━━ Excerpted records ━━

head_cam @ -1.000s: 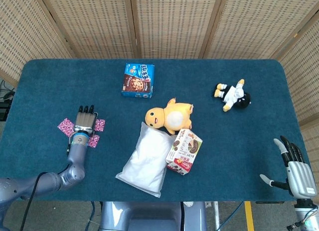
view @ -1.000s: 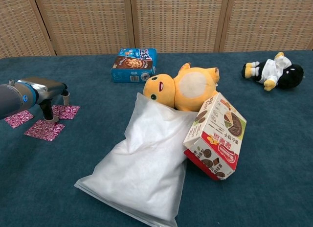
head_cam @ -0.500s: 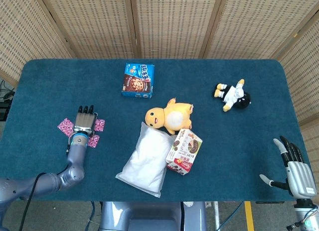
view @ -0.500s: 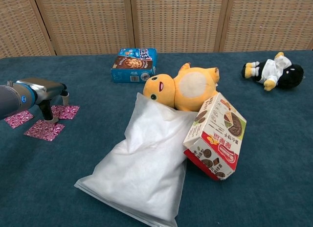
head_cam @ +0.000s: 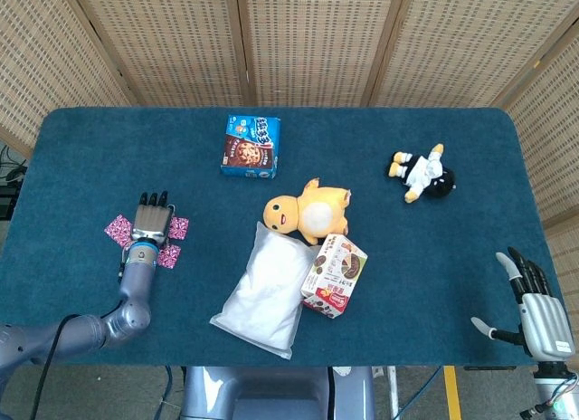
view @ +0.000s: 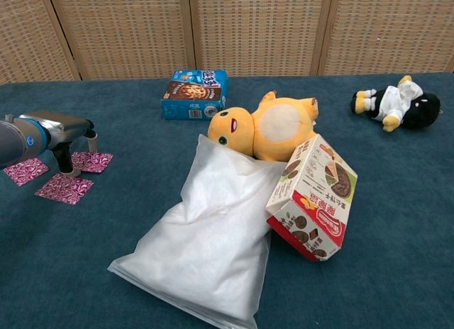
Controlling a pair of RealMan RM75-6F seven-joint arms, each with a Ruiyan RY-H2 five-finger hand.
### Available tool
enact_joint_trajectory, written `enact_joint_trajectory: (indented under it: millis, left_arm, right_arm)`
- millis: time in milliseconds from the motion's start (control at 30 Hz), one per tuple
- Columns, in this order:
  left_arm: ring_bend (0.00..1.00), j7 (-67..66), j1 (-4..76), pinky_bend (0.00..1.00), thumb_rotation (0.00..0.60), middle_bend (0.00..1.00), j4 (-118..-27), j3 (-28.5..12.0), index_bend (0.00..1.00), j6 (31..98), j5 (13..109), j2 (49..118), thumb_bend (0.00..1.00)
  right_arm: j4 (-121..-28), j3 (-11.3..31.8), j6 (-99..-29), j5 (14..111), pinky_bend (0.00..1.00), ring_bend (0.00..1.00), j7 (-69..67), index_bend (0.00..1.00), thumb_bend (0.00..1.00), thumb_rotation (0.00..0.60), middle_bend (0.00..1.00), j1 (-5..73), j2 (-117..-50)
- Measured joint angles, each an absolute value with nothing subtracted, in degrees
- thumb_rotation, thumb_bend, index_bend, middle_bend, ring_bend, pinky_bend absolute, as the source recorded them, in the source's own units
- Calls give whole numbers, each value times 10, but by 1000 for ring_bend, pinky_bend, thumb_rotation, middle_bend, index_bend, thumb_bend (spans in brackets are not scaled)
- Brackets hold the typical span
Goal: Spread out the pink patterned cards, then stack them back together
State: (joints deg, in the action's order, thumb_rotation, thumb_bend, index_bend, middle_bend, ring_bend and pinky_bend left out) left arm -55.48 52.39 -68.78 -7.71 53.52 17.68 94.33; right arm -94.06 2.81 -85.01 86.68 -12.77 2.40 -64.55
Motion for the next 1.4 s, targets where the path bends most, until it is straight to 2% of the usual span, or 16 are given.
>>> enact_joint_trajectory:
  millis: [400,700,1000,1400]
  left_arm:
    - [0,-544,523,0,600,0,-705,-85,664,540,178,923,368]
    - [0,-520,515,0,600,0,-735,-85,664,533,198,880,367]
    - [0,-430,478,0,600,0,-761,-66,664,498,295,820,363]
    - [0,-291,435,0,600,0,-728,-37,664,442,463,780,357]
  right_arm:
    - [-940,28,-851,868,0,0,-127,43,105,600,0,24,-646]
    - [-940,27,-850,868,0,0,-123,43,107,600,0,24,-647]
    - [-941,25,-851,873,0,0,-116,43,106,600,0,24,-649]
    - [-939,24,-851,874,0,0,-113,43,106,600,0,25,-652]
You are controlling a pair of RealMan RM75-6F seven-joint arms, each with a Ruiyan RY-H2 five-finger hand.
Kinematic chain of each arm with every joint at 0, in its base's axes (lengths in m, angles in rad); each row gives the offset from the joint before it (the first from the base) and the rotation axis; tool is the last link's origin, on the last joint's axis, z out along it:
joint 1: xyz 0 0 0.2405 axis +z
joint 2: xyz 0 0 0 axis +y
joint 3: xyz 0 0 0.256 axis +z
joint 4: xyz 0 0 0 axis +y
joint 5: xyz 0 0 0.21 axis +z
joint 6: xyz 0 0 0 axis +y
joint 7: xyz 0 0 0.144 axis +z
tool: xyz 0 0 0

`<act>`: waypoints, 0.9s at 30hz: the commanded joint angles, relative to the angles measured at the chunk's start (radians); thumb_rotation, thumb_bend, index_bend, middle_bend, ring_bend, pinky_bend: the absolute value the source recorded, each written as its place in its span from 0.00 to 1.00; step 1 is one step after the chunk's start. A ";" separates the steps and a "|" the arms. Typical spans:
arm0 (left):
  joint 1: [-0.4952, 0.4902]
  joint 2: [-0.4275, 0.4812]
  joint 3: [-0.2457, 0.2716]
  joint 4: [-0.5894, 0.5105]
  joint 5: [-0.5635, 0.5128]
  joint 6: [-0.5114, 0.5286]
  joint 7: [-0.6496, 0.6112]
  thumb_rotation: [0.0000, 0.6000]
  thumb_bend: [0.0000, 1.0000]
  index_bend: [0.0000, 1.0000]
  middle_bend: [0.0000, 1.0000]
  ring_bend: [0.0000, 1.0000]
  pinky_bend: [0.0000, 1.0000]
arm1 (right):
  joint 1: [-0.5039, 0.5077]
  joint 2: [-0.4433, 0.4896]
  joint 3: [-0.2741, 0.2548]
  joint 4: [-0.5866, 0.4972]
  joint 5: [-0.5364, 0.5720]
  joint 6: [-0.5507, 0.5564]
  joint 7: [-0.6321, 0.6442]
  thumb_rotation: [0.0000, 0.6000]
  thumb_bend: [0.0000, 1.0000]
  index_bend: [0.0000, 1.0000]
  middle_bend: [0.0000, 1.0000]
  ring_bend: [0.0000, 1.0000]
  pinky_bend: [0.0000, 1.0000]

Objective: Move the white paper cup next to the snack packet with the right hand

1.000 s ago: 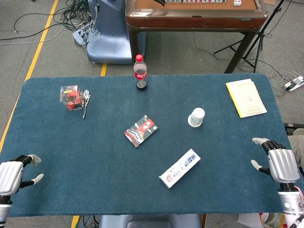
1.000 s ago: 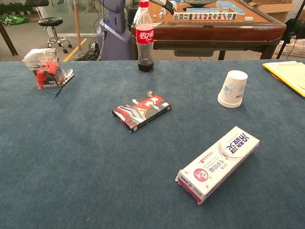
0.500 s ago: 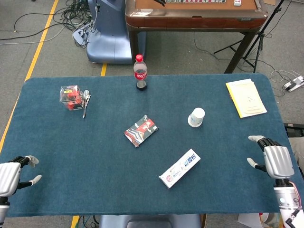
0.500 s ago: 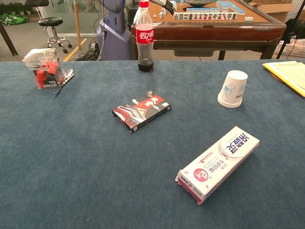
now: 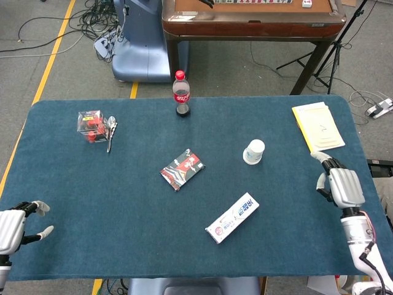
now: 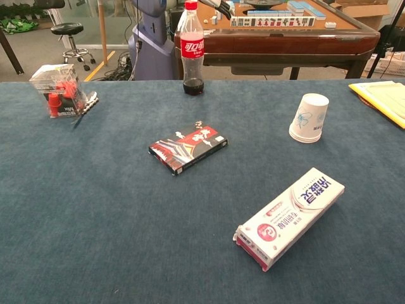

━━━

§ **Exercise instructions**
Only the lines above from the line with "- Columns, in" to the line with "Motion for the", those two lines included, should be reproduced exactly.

§ **Answer to this task**
- Columns, in this order:
  left_arm: ring_bend (0.00..1.00), j7 (-67..66), j1 (-4..76), pinky_bend (0.00..1.00), thumb_rotation (0.00..0.60), middle_bend (0.00..1.00), j4 (-118..-27), j3 (-28.5..12.0), index_bend (0.00..1.00), j6 (31..98), j5 (13..109), j2 (49..118), thumb_bend (0.00..1.00)
  right_arm: j4 (-121..-28), j3 (-11.3..31.8), j6 (-99..-29), j5 (14..111), pinky_bend (0.00..1.00), ring_bend (0.00..1.00), j7 (-69..67), index_bend (0.00..1.00), thumb_bend (0.00..1.00), thumb_rotation (0.00..0.60), middle_bend (0.00..1.00), j1 (-5..73), j2 (-117..-50)
- Measured joint angles, each an absolute value with nothing subtracted, in degrees
- thumb_rotation, thumb_bend, index_bend, middle_bend, ring_bend, pinky_bend absolute, as the source recorded them, in the source's own units
- Calls give whole numbers, each value times 10, but by 1000 for ring_bend, pinky_bend, thumb_rotation, middle_bend, index_bend, thumb_bend (spans in brackets are not scaled)
- Brackets hold the typical span
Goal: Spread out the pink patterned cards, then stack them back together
State: (joints deg, in the action's order, thumb_rotation, thumb_bend, index_bend, middle_bend, ring_bend and pinky_bend left out) left arm -55.48 52.39 -68.78 -7.71 53.52 17.68 94.33; right arm -94.06 2.81 -85.01 86.68 -12.77 2.40 -64.55
Motion for the next 1.4 s, targets where the path bends most, until it is straight to 2% of the usual span, or 16 are given.

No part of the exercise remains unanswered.